What I love about this story is the unsatisfied customer, because I am just such a customer when it comes to eggs in general. They are such a bland food when I think about them in breakfast food. But that also makes them an exciting ingredient to work with because they are obviously versatile and a sponge for flavor. I’m always wanting to try something new with eggs (trying to earn a crease in my chef’s hat) and my most recent creations with eggs have been a very encouraging improvement to my previous attempts. So, I am coming out of a some what long hiatus from writing to share my inspiration and hopefully get myself back into blogging and cooking.

I give you…Southern Eggs Benedict! My own creation, mind you, so don’t get offended if you see this and don’t believe it’s actually Southern. It’s the name I’ve giving it and along with that name is room for improvement and hopefully the building blocks for your own version of Southern Eggs Benedict. I wasn’t inspired to write until after I took the first bite so there are no, work-in-progress type pictures I usually try to include. But hopefully the instructions below will be helpful! Enjoy :) Tell me if you try this recipe and what changes you end up making!



  • 3 Eggs(we’re doing scrambled eggs folks)
  • 3 Tbs milk or water (for eggs)
  • 3 slices of bacon chopped (pre-cooked is easier)
  • 1/4 to 1/2 cup onions chopped
  • 2 Tbs butter
  • 1 pkg refrigerator biscuits
  • chives
  • 1/2 cup smoked cheddar cheese (grated)
  • 1 pkg Hollandaise sauce  (I use Knorrs and don’t even try to make my own…true confessions)


  1. Prepare biscuits according to directions on packaging. Set aside to use for base of benedict when done.
  2. While biscuits are in the oven, begin working on your onions. Over low to medium heat melt your butter in a small saute pan. Once done melting, add your onions and stir to cover in butter. Put heat on low to allow them to soften and caramelize to your liking. When done, remove from pan and set aside.
  3. Prepare your Hollandaise sauce according to package. Keep an eye on it because it can burn easily if you’re not careful. (I would prepare it before the eggs so it can be babied with all your attention and then sit on the stove to stay warm as you’re doing your eggs).
  4. For your scrambled eggs, combine your milk/water and eggs and salt and pepper as desired (I even added a little cumin which complemented the bacon and smoked cheddar really well). Using the same pan, add your egg mixture. I would keep in on lower heat so you can control how fast the eggs cook. As they begin to scramble and firm up, you can begin adding your bacon, onions and cheese to the eggs. Before removing from the heat, mix in your chives for flavor or use them as a garnish for color.
  5. Assemble your bennie by splitting your biscuits and spooning the eggs over top. Pour that yummy Hollandaise over the whole thing and dig in!



The best Apple Crisp…ever…

It’s been a long time since I’ve posted because life has been so busy, but this recipe is going to allow me to come back with a bang. This recipe is awesome!

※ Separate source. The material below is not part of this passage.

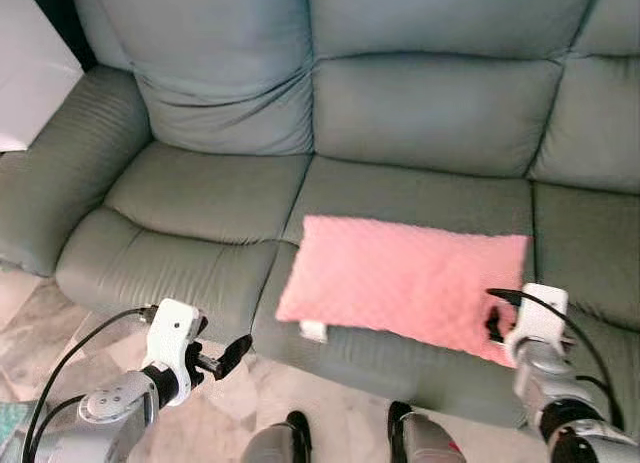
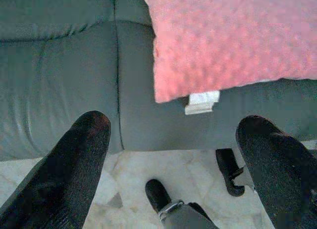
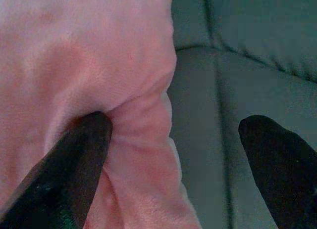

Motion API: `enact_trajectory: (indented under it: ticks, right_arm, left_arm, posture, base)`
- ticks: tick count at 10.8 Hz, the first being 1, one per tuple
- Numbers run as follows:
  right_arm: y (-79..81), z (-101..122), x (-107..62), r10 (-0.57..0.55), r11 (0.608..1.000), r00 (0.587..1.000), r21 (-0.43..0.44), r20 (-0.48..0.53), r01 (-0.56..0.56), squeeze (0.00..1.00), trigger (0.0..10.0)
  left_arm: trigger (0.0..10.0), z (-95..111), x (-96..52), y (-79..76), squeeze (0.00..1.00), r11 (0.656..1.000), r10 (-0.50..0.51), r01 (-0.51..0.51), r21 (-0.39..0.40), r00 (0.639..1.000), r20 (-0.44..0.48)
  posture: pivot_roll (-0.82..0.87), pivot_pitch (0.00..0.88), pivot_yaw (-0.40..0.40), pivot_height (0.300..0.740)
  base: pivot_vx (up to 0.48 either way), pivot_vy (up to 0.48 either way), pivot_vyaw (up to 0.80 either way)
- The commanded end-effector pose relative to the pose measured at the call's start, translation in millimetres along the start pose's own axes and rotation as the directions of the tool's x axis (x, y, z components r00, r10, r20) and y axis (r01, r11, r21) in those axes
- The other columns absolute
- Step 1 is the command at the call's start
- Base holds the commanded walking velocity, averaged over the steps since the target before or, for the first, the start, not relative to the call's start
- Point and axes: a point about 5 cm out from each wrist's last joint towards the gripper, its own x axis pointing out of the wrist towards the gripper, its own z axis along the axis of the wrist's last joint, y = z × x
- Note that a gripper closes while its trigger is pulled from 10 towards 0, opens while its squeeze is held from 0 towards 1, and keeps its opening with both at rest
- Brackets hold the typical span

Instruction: Move the pillow to the sofa

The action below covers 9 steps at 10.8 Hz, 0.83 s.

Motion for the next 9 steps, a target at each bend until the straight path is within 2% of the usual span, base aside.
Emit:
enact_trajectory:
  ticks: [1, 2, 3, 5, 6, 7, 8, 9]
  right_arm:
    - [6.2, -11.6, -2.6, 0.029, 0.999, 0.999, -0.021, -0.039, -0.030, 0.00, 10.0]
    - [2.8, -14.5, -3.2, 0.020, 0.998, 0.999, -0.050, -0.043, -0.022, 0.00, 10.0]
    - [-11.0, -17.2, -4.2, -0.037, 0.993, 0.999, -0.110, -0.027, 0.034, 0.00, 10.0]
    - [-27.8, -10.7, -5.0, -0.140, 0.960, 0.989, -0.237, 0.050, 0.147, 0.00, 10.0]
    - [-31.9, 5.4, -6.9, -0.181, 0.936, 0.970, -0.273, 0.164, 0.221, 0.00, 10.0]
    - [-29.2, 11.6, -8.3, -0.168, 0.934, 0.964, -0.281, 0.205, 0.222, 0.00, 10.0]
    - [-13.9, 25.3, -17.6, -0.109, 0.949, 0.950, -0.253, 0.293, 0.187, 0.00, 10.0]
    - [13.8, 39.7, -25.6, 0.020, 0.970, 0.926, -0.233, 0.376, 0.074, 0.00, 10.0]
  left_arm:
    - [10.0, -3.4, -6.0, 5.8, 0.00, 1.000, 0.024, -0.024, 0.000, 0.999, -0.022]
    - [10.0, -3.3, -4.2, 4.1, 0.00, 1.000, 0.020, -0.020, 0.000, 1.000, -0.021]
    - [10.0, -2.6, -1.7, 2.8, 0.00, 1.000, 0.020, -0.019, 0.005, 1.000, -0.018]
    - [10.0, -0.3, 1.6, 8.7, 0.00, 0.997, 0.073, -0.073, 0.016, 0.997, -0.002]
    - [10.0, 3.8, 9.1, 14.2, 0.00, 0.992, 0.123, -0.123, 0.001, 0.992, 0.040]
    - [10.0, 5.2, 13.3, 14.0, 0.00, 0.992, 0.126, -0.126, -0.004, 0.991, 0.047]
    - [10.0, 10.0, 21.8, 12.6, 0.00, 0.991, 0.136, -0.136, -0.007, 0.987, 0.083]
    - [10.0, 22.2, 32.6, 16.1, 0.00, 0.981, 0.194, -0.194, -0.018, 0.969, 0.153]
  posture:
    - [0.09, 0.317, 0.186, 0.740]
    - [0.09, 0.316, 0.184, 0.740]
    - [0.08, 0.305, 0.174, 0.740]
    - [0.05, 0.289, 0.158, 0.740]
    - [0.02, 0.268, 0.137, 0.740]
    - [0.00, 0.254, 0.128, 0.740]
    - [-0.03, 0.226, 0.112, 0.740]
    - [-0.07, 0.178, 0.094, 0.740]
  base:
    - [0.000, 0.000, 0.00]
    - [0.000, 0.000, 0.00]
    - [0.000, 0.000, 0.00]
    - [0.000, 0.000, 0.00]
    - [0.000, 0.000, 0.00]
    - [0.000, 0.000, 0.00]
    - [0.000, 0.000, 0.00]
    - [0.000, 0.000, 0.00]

You can find this recipe at and something you should know about this site is that user reviews is what is going to make these recipes go from good to great. I’ve taken a few recipes from here over the years and learned  that if someone is going to give their input about a recipe, it’s a good idea to listen up. Especially for a novice cook like me. Let others go before me and make the mistakes that I would have made because I didn’t know any better. If you like input on recipes, this is an awesome site to help you out.

This recipe drew my attention because it meant, I didn’t have to go to the store to pick up any special pantry supplies. Low on money right now so I love that. Also, I had just been apple picking a few days before which means the fruit was taken care too. Success!

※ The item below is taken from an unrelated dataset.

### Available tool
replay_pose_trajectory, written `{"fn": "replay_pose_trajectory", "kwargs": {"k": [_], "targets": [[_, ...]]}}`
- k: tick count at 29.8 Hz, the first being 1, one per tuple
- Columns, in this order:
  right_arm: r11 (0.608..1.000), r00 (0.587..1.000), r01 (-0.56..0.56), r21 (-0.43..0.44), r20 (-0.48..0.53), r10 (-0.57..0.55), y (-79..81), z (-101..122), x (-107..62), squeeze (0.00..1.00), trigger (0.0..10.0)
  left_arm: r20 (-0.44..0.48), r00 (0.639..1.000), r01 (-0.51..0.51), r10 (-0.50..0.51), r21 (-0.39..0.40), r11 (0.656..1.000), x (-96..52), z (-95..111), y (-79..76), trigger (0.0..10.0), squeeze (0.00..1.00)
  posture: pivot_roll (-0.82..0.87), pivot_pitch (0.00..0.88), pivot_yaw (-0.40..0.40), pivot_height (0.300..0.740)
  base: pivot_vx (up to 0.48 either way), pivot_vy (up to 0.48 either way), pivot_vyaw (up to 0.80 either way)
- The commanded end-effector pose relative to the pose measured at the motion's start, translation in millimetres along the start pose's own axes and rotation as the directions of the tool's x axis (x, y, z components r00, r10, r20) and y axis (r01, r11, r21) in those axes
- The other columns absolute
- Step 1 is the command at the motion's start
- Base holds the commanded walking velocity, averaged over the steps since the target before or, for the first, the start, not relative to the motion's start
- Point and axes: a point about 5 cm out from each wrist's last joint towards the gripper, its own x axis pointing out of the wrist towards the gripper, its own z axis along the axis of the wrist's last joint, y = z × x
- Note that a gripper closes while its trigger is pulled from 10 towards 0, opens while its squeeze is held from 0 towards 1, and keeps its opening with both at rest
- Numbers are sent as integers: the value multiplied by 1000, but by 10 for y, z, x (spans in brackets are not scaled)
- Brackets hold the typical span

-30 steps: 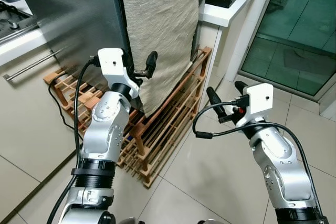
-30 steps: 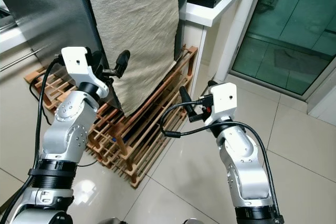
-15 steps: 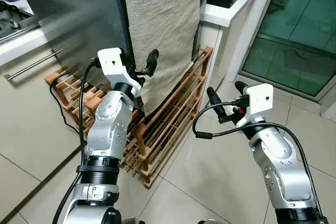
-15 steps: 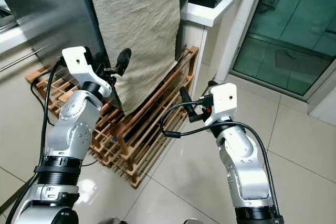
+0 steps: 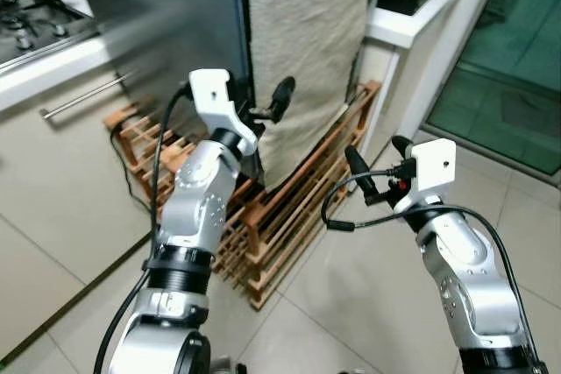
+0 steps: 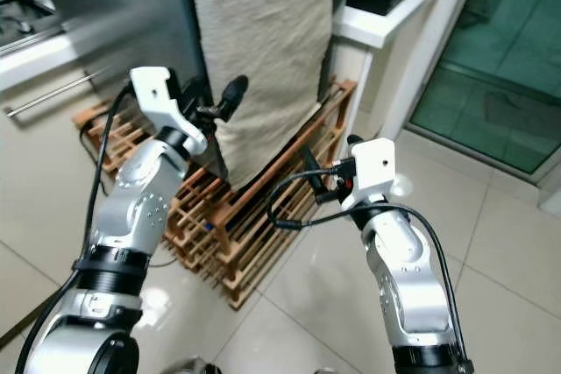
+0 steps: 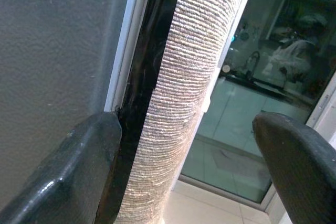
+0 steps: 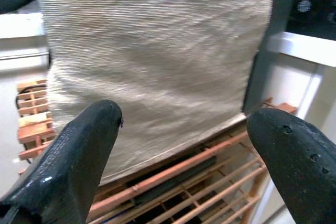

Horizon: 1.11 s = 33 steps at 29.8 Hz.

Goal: Restocking fridge

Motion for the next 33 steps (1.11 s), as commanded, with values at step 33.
{"fn": "replay_pose_trajectory", "kwargs": {"k": [33], "targets": [[998,983,-43,44,-177,51,118,-334,-253,0,10000,74,861,506,-503,-216,835,-123,284,-614,10000,0,-160,0,71,740,0,0,0]]}}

The recipe is simple and basic but some users gave some helpful tips that I took into account when I was putting mine together:

1. Replace the water with apple juice

2. Replace the full amount of white granulated sugar with half white sugar and half brown sugar

3. Don’t cream together butter and sugars, but use a pastry cutter to cut in the butter. This will allow there to be a crunchy topping without the oatmeal

4. Cook the crisp for 50 mins instead of 30-40 minutes.

Here are a few things I would recommend as well…

JA Tip 1: BUY AN APPLE CORER. I splurged and bought one for this project with a gift card from Jamie for my birthday. It’s exactly what made this whole recipe easy.

JA Tip 2: Peel your apples and rub the outsides with lemon juice so they don’t get brown before you cut them up. If you do use the corer make sure to put some lemon juice down in the core of the apple too. I didn’t think about that till I cut my apples and found the cores browning already. Some apples are better then others so you may not notice as much but since I used a variety of apples I used the lemon juice on all of them.

This recipe is set for 6 servings but I made mine for 8. The website will help you alter your ingredients for the larger serving size.

Here’s the recipe without the adjustment I indicated above:

2-2/3 cups sliced apples
3/4 teaspoon ground cinnamon
1/3 cup water
2/3 cup white sugar
1/3 cup butter
1/2 cup all-purpose flour
1. Preheat oven to 350 degrees F (175 degrees C). Grease an 8×8 inch baking dish.
2. Place apples in prepared dish. Sprinkle with cinnamon. Pour water over all. In a bowl, cream together sugar and butter. Blend in flour. Sprinkle mixture evenly over apples.
3. Bake in preheated oven 30 to 40 minutes, until apples are tender and crust is golden.

I hope you try this recipe! It’s one of the easiest and tastiest desserts I have made in awhile and will definitely make again soon since it is apple season!!!

UPDATE AS OF 10.22.12: I just made this recipe again but didn’t measure my apples and I also cooked it in my mom’s smaller toaster oven. These two changes made for a less crunchy top. I’m not sure if any extra apples caused more moisture or if the toaster oven just didn’t get the topping firm enough, but I would suggest that you actually measure your apples and if you’re cooking in a smaller oven, to maybe put it down 10-25 degrees for the same amount of time or longer if needed. I had to pull mine out before the 50 mins were up because things were going from caramelized to burnt. The lower temp for longer time, might have done the trick. Let me know if you have any suggestions or if one of these causes you the same problem. Would love to get some wisdom on the soggy crust dilemma.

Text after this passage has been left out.